There were more than a thousand vendors at the market, she writes, and nearly all ran legitimate businesses. She notes that they too are victims.

“I wonder what the site of the market will become in the future,” she writes. “Some people have suggested turning it into a memorial hall dedicated to this calamity.”

She is alert to rumour, “painted full of tongues,” as Shakespeare understood, and conspiracy theories. She watches as “this virus continues to roam the city like an evil spirit, appearing whenever and wherever it pleases”. She studies the way boredom and terror, not a combination humans are accustomed to, mingle and ferment. Her world has dwindled to the size of her tiny living space.

This is an important and dignified book that nonetheless, in this adept translation by Michael Barry, has its share of dead space and repetition. Wuhan Diary would have been twice as good at half the length. Still, the urgency of this account is impossible to deny.

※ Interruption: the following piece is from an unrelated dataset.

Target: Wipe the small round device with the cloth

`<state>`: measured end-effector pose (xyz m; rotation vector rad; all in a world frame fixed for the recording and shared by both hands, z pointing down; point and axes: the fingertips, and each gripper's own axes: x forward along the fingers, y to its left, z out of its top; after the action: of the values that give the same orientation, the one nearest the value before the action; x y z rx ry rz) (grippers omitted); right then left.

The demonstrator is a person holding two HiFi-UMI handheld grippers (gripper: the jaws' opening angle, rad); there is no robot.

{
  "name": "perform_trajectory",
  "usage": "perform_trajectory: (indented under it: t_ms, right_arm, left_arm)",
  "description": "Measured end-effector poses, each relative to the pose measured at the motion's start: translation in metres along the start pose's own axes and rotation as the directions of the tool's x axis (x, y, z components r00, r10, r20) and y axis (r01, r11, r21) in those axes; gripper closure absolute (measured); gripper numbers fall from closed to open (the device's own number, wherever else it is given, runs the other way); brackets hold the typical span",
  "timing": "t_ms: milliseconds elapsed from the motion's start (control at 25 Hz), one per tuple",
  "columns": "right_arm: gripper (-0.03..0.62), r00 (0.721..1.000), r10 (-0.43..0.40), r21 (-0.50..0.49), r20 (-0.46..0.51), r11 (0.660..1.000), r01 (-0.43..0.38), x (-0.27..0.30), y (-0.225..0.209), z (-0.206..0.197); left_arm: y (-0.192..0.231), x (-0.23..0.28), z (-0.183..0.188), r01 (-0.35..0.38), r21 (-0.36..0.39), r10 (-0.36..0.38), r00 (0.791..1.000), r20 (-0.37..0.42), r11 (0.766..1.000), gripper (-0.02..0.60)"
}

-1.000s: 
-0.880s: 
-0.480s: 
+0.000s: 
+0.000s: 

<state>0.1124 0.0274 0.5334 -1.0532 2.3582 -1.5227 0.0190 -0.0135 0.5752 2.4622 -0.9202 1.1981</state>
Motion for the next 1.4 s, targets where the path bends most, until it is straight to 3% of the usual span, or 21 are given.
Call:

This book is most scorching in Fang Fang’s calls to hold to account the leaders who downgraded and minimised the virus, wasting nearly three weeks and allowing it to seep into the world at large.
She wants Chinese culture to change, for people to be more willing to admit error, to stand up and take blame.

“We are all aching for the opportunity to really let someone have it,” she writes. “Actually unloading all our anger on someone or something would be a productive psychological outlet for most of us. My daughter once asked her 99-year-old grandfather what his secret to a long life was. His response: ‘Eat a lot of fatty meat, don’t exercise and be sure to curse out anyone who deserves it.’” The society needs to pass a kidney stone.

What advice does Wuhan Diary have for a world emerging from lockdown? What the virus most craves, Fang Fang writes, “is for more people to start venturing outside.” She also writes: “There has to be a way forward that no one has come up with yet.”